HTM Information Security Engineer
Mayo Clinic · Rochester, MN · 1 mo ago
Information Technology$102k–$143k/yrFull-time
About the role
The HTM Cyber team at Mayo Clinic is seeking an Information Security Engineer to support the team’s medical/facility device cybersecurity operations. This role focuses on identifying, assessing, and mitigating cybersecurity risks and vulnerabilities on connected medical and operational technology equipment.
Responsibilities
- Work closely with the Senior Engineer to provide practical technical support across core operational areas, including Associate Engineer support, Security Lifecycle Profiles, secure baseline remediation, vulnerability management, remote access review, vulnerability scanning, metrics, and process improvement.
- Bridge HTM field operations, vendor support, IT, and Information Security by troubleshooting connected device issues, translating security requirements into practical device-level actions, documenting repeatable remediation processes, and supporting risk-based decisions that protect patient care while reducing risk.
- Research, technical analysis, configuration, and administration of systems and procedures to ensure the protection of information processed, stored, or transmitted in Mayo Clinic's computing environments.
- Assist with the security design, consultation, and technology governance oversight for various projects and initiatives.

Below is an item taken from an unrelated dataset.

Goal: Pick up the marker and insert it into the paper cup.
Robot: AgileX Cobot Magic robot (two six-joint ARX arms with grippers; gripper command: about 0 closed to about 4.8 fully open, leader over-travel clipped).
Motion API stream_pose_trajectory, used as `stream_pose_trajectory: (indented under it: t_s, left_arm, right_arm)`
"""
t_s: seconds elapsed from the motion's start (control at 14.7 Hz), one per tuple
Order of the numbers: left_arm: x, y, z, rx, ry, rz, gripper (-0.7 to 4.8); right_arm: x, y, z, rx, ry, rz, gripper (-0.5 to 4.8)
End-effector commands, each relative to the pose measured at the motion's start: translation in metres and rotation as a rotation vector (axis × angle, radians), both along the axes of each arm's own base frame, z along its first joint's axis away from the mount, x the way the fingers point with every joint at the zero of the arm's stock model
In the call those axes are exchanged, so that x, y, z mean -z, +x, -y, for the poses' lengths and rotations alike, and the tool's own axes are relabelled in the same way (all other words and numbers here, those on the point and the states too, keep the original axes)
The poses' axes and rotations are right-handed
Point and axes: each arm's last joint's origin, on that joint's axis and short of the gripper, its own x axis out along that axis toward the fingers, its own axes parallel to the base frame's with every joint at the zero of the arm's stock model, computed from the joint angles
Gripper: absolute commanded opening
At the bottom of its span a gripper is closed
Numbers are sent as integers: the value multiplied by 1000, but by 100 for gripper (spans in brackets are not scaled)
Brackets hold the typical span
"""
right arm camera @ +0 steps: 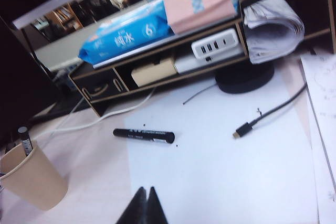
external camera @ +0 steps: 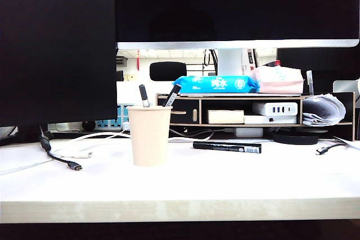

- Aid system users relative to information systems security matters and undertake complex projects requiring additional specialized technical knowledge.
- Act as information security liaison to various business units and the information technology department.
Requirements
- Bachelor's degree in Computer Science, Information Systems, Engineering or related major and a minimum of one (1) year experience in the information security field required, OR associate's degree and two (2) years' experience in the information security field, OR in lieu of a degree, five (5) years' experience in the information security field required.
- Ability to develop specific proactive procedures for detection of security breaches, identifying security risks in the software development process and code promotion procedures.
- Basic knowledge of TCP/IP networking.
- Possesses human relation skills to interact effectively with a variety of personnel.
- Ability to multi-task and prioritize issues appropriately.
- Demonstrated ability to work effectively in a team environment as a participant.
- Capacity to work independently and willingness to seek advice/assistance.
- Certified as CISSP, GIAC, CISM, or security equivalent; or will obtain certification within 2 years of hire.
Preferred Qualifications
- Biomedical / Clinical Engineering Experience: Hands-on experience working with medical, laboratory, or operational devices in clinical environments.
- Healthcare Device Networking Fundamentals: IP addressing, ports/protocols, VLANs, connectivity, and troubleshooting of networked medical devices.
- Medical Device Cybersecurity & Vulnerability Management: Identification, assessment, prioritization, and remediation of vulnerabilities on connected devices.
- Device-Level Security Implementation (Hardening & Remediation): Applying secure configurations, coordinating patching, and implementing compensating controls in vendor-constrained environments.
- Cross-Functional Technical Collaboration: Working across HTM, IT, Information Security, and vendors to resolve issues without impacting patient care.
- Risk-Based Decision Making in Clinical Environments: Balancing cybersecurity risk with patient safety, device availability, and operational constraints.
- Process Documentation & Operationalization (optional depending on limit): Creating repeatable workflows, remediation steps, and technical documentation for scalable execution.
Benefits
- Comprehensive benefits package including medical, dental, vision, pre-tax savings accounts, retirement plans, and more.
Pay
$102,336 - $143,270/year
Schedule
Full Time, Monday - Friday; 8:00 am to 5:00 pm. This is a hybrid position and must be located within 100 miles of a Mayo Clinic campus for occasional on-site expectations based on business needs.